Applications of tetrytol are usually military in nature e.g. burster tubes for chemical weapons (e.g. nerve agent shells), blocks of demolition explosives and cast shaped charges.

Dry tetrytol is compatible with copper, brass, aluminum, magnesium, stainless steel, mild steel coated with acid proof paint and mild steel plated with copper, cadmium, zinc or nickel. Magnesium-aluminum alloys are slightly affected by dry tetrytol. Wet tetrytol is compatible with stainless steel and mild steel coated with acid proof black paint. Copper, brass, aluminum, magnesium, magnesium-aluminum alloy, mild steel and mild steel plated with cadmium, copper, zinc or nickel are slightly affected by wet tetrytol.

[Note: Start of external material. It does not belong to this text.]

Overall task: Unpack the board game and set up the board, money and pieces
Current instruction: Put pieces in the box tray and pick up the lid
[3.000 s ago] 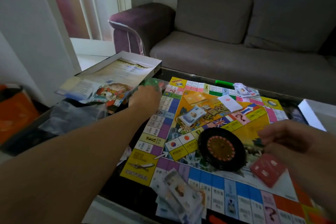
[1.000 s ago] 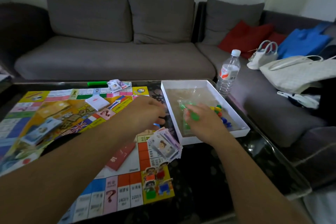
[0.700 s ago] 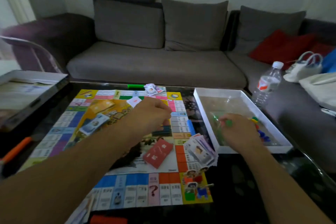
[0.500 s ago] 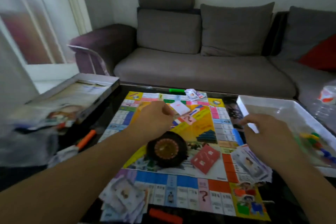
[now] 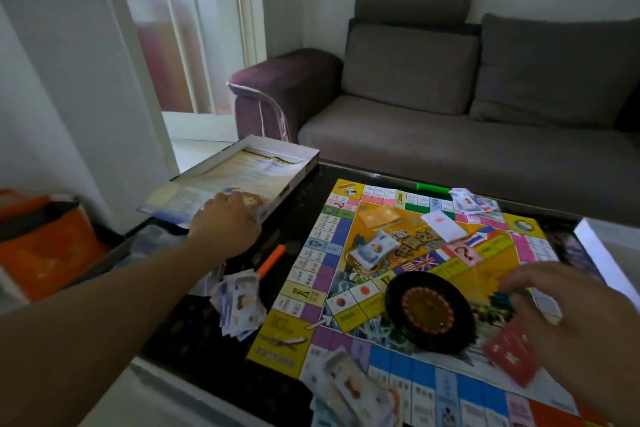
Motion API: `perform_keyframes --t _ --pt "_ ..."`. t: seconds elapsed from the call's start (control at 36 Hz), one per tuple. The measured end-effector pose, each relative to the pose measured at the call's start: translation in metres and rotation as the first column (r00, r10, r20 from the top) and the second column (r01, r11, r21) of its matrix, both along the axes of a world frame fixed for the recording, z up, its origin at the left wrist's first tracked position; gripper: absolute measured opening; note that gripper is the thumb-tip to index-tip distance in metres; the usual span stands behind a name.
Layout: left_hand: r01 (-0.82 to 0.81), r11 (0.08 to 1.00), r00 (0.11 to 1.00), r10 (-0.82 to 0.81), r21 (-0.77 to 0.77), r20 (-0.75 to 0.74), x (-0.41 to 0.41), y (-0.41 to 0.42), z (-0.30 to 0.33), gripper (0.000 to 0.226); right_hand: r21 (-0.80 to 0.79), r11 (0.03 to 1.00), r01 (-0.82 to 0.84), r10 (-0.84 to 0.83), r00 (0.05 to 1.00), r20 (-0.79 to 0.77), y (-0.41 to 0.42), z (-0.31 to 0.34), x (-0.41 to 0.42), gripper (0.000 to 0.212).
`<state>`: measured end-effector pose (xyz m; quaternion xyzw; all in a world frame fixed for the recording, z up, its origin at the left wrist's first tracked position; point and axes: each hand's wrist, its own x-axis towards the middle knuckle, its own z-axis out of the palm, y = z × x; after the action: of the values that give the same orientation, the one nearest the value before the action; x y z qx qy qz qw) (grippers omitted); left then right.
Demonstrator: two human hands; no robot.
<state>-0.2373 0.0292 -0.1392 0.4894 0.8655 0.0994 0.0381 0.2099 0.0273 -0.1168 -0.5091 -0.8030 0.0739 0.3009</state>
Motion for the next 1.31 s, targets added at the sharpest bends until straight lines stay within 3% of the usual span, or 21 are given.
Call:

When stored below 65 °C (149 °F) Tetrytol does not change stability, acid content, sensitivity or brisance. However, temperatures at 65 °C or above will allow the formation of an oily extrudate and distortion of blocks. Although tetryl undergoes partial decomposition on melting, the melting of tetrytol does not have the same effect. Even when Tetrytol is melted and solidified numerous times it causes no change in freezing point, sensitivity to impact or 100 °C vacuum stability test value.

Production and use of Tetrytol has been discontinued by the U.S. due to problems relating to exudation and low stability at elevated storage temperatures.